What you are asked to do:
The answer is every line of the records that holds the word "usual", copied in full.

[[ Information supplied, beginning ]]

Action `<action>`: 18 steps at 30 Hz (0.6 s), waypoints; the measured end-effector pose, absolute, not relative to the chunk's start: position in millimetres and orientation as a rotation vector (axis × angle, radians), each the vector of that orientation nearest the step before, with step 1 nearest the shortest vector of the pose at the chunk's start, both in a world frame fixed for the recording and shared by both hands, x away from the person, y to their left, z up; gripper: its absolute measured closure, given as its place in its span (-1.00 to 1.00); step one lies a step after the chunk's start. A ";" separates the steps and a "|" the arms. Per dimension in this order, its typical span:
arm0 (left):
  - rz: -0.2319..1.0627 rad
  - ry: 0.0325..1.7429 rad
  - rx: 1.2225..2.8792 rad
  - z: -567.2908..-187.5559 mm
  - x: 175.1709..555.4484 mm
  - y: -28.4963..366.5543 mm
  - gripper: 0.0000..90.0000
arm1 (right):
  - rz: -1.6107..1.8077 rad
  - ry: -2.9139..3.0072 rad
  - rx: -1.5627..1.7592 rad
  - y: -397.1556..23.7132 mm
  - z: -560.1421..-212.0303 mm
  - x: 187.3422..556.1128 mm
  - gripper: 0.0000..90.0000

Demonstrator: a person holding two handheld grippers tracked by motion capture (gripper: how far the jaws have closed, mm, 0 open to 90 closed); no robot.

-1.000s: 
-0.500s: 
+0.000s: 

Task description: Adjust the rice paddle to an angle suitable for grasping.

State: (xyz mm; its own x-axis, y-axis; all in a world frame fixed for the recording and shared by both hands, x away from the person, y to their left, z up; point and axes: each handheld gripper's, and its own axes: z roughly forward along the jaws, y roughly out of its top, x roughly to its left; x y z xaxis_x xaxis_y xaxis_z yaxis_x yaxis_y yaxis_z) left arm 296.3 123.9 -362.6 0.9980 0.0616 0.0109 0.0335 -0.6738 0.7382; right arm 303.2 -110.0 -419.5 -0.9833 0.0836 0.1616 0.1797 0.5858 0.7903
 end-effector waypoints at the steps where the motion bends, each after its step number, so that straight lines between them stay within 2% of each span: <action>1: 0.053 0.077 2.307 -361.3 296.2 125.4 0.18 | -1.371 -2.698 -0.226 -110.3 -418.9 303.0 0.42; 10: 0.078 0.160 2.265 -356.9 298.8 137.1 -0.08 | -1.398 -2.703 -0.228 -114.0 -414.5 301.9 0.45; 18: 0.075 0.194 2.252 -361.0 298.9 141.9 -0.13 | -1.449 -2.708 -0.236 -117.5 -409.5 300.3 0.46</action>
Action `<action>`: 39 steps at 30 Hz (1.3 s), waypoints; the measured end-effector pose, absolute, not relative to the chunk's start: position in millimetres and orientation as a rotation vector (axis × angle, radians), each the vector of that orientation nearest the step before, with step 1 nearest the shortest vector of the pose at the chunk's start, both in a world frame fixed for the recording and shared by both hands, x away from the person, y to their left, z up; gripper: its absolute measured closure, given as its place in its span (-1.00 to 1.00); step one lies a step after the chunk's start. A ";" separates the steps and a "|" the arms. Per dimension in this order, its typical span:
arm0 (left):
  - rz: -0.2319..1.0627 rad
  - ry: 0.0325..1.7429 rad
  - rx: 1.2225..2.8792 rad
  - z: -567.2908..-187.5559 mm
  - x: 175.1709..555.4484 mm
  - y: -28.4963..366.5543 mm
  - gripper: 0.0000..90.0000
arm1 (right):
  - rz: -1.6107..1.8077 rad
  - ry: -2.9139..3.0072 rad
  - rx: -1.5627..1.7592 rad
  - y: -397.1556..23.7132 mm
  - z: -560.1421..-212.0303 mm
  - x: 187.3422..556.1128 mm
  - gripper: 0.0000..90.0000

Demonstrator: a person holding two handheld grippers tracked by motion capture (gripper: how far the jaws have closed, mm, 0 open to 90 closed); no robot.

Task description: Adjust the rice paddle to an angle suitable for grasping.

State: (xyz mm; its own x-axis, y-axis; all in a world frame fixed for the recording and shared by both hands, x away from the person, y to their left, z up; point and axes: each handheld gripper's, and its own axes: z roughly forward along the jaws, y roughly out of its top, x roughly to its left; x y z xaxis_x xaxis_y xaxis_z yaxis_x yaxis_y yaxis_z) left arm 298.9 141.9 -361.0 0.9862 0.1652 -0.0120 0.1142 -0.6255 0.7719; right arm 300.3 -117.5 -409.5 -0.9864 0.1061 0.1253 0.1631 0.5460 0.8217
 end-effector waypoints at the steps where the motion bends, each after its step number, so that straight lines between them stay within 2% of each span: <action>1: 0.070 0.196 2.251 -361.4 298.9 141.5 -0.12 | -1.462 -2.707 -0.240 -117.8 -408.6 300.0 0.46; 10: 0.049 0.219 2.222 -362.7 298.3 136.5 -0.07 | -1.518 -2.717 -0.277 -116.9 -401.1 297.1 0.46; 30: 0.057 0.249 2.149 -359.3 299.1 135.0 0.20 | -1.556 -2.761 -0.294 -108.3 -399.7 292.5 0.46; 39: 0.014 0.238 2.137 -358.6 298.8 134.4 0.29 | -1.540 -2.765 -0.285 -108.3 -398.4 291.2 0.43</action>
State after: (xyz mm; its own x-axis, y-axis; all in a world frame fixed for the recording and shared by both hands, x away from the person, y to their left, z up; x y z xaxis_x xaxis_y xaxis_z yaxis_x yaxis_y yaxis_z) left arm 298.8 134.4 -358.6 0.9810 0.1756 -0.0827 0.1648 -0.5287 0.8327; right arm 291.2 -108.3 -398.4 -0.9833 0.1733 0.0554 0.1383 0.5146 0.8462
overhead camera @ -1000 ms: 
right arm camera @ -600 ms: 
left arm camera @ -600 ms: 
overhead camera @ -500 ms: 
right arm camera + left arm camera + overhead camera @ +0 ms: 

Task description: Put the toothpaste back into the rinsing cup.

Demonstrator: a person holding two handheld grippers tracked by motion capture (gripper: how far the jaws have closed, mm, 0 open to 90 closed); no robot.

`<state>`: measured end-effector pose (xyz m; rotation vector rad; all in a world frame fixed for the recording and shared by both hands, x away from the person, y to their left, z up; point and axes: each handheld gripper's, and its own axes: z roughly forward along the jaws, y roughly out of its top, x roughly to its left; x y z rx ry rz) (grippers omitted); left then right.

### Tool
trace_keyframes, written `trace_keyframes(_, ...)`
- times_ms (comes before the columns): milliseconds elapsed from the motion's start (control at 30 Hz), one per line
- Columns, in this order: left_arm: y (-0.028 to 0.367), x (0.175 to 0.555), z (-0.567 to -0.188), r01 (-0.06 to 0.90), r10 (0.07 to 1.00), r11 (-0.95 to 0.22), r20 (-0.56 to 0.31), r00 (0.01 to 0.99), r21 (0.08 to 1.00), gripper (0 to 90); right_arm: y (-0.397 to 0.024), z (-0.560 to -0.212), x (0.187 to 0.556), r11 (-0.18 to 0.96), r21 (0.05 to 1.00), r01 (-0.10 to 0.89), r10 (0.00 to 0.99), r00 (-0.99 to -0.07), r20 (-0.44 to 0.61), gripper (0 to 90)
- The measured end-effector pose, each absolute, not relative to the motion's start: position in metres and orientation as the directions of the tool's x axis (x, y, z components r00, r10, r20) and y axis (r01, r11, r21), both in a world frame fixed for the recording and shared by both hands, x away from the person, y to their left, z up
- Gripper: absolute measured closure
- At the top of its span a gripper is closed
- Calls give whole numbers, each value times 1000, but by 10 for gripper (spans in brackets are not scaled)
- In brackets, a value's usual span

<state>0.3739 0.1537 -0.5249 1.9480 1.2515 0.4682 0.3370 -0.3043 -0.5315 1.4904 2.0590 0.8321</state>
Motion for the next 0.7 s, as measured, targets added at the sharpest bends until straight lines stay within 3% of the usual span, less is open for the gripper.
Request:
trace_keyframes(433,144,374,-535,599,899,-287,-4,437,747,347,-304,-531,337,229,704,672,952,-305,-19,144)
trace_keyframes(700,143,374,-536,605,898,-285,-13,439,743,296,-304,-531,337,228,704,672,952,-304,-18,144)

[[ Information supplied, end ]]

Written reply:
- In brackets, a value's usual span
Motion for the next 0.7 s, as measured, targets added at the sharpest bends until straight lines stay within 3% of the usual span, less is open for the gripper.

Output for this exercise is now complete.